Thanks to Kev and Dave I have found that the stuff to do to rave music which makes it really, really excellent, is to pitch up in the 4.30am darkness when there's only the three of you awake, the furnaces are welcomingly blistering and getting six panels fired and back is viable before the factory fills up at 7.00am. I should say that I was late, they'd both been in since 3.00am, but I'll try harder next time we get a backlog on my work. It was early enough to make eating rum truffles at 7.45am seem perfectly reasonable, much as the porters in Covent Garden downed early morning pints, but I don't recommend it - it catches up with you later believe me. By 10.00am I'd been at Guy's stash of paracetamol, by 12.00pm I'd scored Pro-Plus pills off Dave and by 2.00pm I was only awake thanks to the sugar rush from a brick sized piece of Colin's birthday cake. I stuck it out until about 5.00pm by which time I was ready to lie face down on any available flat surface which is exactly what I went home and did.
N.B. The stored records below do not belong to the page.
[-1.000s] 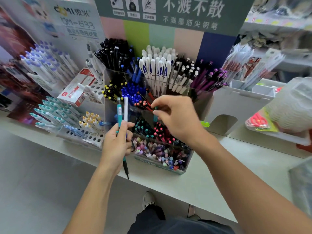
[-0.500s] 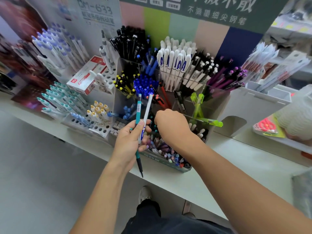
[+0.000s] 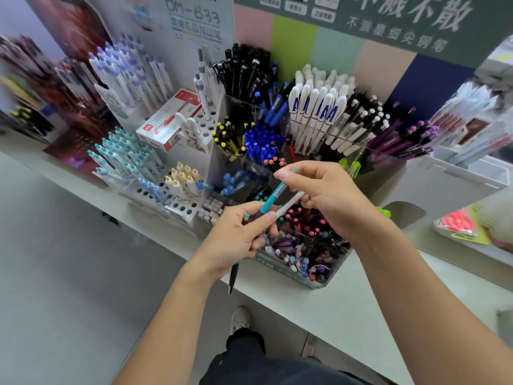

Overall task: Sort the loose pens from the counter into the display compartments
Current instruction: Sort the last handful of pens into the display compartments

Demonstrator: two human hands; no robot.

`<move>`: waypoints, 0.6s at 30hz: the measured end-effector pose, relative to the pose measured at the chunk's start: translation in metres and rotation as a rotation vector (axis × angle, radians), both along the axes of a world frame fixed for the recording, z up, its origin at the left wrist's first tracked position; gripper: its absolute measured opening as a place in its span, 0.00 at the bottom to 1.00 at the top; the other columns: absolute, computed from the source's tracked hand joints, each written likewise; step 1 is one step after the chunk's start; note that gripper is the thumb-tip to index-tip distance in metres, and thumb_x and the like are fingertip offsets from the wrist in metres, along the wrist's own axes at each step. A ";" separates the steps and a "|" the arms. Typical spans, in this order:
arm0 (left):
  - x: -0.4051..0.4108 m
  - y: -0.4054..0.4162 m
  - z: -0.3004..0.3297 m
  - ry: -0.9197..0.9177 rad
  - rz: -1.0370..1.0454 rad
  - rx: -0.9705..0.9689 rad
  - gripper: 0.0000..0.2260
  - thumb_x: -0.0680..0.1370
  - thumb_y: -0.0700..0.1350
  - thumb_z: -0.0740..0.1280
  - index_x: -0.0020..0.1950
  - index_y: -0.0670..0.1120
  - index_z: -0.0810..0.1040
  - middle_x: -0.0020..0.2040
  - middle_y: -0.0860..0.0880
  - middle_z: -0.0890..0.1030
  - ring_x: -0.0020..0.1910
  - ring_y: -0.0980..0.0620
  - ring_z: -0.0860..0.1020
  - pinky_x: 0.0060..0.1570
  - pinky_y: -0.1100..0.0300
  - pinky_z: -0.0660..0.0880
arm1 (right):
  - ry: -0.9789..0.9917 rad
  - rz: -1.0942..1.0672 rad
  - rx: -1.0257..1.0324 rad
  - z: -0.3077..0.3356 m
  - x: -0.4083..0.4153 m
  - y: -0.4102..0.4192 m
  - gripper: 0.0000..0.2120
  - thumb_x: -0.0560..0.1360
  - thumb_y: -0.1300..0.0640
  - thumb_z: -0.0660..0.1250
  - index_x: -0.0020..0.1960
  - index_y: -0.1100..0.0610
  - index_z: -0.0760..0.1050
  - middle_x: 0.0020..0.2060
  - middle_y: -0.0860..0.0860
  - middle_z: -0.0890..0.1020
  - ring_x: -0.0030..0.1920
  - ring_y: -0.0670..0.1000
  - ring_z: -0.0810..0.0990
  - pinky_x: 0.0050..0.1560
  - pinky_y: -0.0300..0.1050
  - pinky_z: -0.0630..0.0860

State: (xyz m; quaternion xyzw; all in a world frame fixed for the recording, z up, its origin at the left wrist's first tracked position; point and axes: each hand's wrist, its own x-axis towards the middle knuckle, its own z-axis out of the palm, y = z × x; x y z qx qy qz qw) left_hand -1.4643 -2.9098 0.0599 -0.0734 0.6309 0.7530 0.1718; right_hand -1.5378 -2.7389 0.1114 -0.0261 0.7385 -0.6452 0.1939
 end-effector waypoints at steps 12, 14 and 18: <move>0.004 -0.004 -0.003 -0.258 0.229 0.472 0.25 0.81 0.68 0.51 0.57 0.46 0.66 0.37 0.51 0.68 0.28 0.55 0.59 0.23 0.65 0.52 | 0.506 0.334 0.500 0.041 0.014 0.005 0.05 0.78 0.52 0.71 0.45 0.52 0.82 0.29 0.49 0.81 0.28 0.44 0.75 0.30 0.38 0.72; 0.003 0.001 0.000 -0.176 0.189 0.457 0.37 0.73 0.77 0.45 0.61 0.46 0.66 0.38 0.50 0.70 0.30 0.54 0.62 0.24 0.63 0.55 | 0.448 0.408 0.545 0.026 0.020 -0.012 0.06 0.75 0.49 0.74 0.44 0.51 0.84 0.28 0.49 0.81 0.27 0.42 0.74 0.30 0.39 0.71; 0.001 0.010 0.002 -0.069 0.189 0.303 0.42 0.66 0.78 0.41 0.61 0.45 0.64 0.42 0.46 0.76 0.32 0.52 0.72 0.27 0.61 0.66 | 0.260 0.346 0.466 0.005 0.026 -0.022 0.10 0.71 0.49 0.78 0.41 0.55 0.85 0.28 0.50 0.83 0.25 0.43 0.77 0.28 0.38 0.73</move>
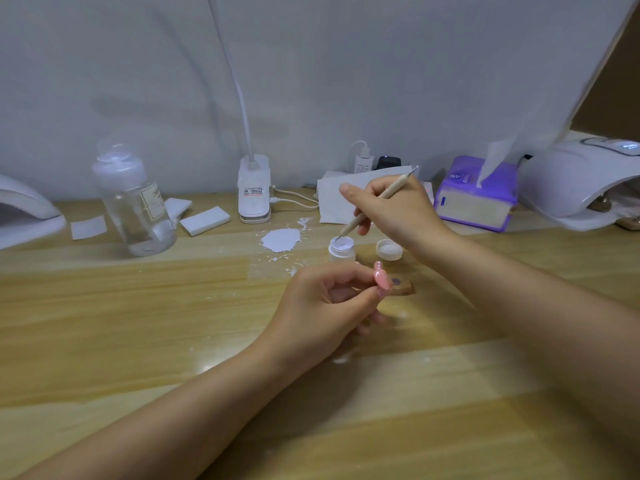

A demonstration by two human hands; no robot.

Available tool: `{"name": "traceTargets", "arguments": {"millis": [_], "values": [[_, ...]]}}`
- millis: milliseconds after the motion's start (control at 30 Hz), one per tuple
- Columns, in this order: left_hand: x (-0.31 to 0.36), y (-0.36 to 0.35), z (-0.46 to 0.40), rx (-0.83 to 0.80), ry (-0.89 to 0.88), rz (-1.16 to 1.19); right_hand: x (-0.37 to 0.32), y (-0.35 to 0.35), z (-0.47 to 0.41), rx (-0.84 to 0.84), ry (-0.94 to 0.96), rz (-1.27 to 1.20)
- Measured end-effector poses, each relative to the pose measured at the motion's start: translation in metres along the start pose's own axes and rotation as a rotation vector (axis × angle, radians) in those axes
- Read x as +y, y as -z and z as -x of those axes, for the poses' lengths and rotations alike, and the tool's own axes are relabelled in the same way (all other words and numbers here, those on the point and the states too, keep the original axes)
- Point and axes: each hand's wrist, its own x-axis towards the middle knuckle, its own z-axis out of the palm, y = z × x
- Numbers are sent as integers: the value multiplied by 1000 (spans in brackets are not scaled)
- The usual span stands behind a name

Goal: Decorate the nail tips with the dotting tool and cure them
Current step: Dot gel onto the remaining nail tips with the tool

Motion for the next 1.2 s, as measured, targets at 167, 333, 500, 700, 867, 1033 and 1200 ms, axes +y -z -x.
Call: {"name": "traceTargets", "arguments": {"millis": [167,333,500,700,867,1033,1200], "values": [[0,0,0,-9,-2,-3,5,-7,-4,108,27,106],[-1,0,-1,-10,-8,-5,5,-8,-4,113,85,171],[-3,0,-2,-10,-12,-6,2,-9,-4,52,134,236],[-3,0,-2,-11,-22,-16,3,-8,-4,32,117,243],[-3,0,-2,-4,-16,-2,4,-8,-3,21,123,223],[-2,1,-1,0,15,11,-2,-1,-1,85,108,122],[-1,0,0,5,51,27,-18,17,19,49,-113,-312]]}}
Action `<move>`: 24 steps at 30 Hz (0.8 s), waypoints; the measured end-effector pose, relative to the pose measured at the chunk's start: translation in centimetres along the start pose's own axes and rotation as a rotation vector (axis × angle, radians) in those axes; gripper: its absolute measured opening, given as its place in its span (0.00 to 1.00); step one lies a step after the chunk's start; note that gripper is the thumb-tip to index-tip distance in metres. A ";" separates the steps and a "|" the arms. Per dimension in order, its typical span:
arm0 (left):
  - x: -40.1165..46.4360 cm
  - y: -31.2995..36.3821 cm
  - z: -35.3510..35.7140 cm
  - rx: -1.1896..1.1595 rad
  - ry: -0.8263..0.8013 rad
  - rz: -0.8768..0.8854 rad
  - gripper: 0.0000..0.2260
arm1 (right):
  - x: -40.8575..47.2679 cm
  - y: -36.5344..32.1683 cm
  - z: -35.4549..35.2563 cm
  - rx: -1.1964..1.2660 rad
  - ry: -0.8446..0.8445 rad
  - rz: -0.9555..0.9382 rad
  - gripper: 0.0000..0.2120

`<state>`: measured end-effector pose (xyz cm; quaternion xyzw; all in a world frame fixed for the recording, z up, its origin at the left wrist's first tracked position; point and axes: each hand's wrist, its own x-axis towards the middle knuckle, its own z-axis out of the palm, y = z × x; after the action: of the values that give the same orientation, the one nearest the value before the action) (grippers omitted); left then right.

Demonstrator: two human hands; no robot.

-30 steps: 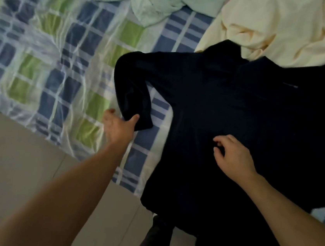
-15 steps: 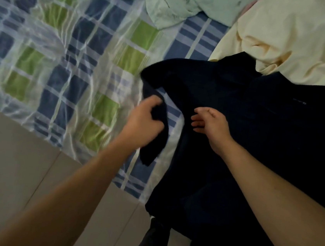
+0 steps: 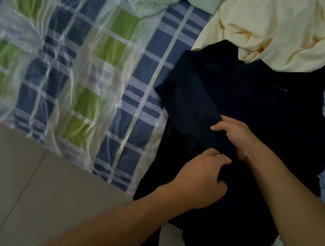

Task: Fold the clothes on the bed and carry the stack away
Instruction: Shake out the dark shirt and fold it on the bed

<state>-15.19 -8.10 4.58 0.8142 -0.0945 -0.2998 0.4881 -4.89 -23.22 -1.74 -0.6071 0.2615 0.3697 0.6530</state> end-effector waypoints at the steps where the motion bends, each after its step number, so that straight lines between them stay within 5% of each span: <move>1: 0.2 0.5 1.3 -0.046 -0.029 -0.020 0.23 | -0.6 0.7 -1.7 0.044 0.002 0.014 0.17; 10: 2.8 2.7 11.8 -0.158 -0.058 -0.133 0.24 | -3.7 7.6 -12.7 0.114 0.209 0.113 0.12; 15: 3.9 2.2 15.6 -0.123 -0.085 -0.136 0.26 | -5.0 9.1 -15.4 0.036 0.181 0.146 0.04; 21: 4.6 0.2 17.6 -0.299 -0.125 -0.263 0.27 | -7.8 13.1 -17.3 -0.141 0.049 0.295 0.21; 24: 5.5 -1.0 15.9 -0.366 0.160 -0.334 0.16 | -8.7 16.3 -17.3 -0.139 0.149 0.187 0.12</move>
<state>-20.15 -21.76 -3.92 0.7378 0.1357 -0.3230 0.5769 -21.19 -41.84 -6.82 -0.6496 0.3384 0.4001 0.5508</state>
I came home on Saturday on the early ferry clutching a hamper of Island produce courtesy of Wells. Why they should be so kind when I'm well aware that my need for random access to the furnace must make my visits a nightmare to accommodate I'm not sure, but I'm going to enjoy eating the lot. Again Red Funnel came up trumps in the costume department. This time it was a ferry man in full Father Christmas costume with his own lavish beard. As I was climbing back into my car at Southampton I heard the following exchange: small child "Santa, what are you doing on the ferry?" Santa, without hesitation and with exasperation "Nipper, it's my day job. Six more hours of this and I have to get back to the North Pole for the sleigh, so get back in your car and stop bothering me with your questions." Classic.

Sunday 14 December 2008

The Shipping News

It’s been a long gap between blogs. That’s because there’s been a long gap between visits to the factory. I am on my way back now, sitting on a fairly empty Red Funnel ferry making valiant efforts to hack into their wireless network. I’m somewhat distracted by a pair of toddler twins sitting on the bench opposite. With exactly matching red hair and blue eyes, they’re both dressed prettily as snowflakes* and are watching me with total fascination (I have had a quick mental review and quite what is so engaging about a woman in a lumberjack shirt tapping on an old laptop is a mystery). It’s getting a bit disturbing to be honest and the temptation to suddenly shout ‘BOO!’ is becoming very tempting. Though there’s something of The Shining about them so perhaps best not…

I was far too early for my ferry today thanks to Tim, my sat nav (Tim was the English voice; Tod was the American who sounded frankly annoying and, being American, unlikely to handle roundabouts and London traffic well). Normally I have a stop before Southampton for a coffee, but today Tim took me on a strange and depressing circuit of Southampton’s suburbs, religiously avoiding anything resembling a coffee or tea shop, tipping me into the ferry terminal an hour and three quarters early. However, I’ve managed to get on the ferry before my booked departure no questions asked. This is an eternal mystery to me. Sometimes, like today, this is completely OK and I’m straight on. At other times asking for early admission is acceptable, but will cost an arm and a leg after a stressful session in the ticket office. Sometimes I’m not even allowed into the ferry port and have to wait in the overflow car park in disgrace. None of this bears any sensible relationship to the number of cars waiting to get on the boat, nor has any Islander been able to explain it. Answers on a postcard please…

*costume and the ferry: last time I crossed it was Halloween and extremely crowded. That time I squashed in with a baby disguised as a pumpkin and five zombies who ate chips with an enthusiasm you wouldn’t expect in people haemorrhaging badly from eyes, nose and mouth.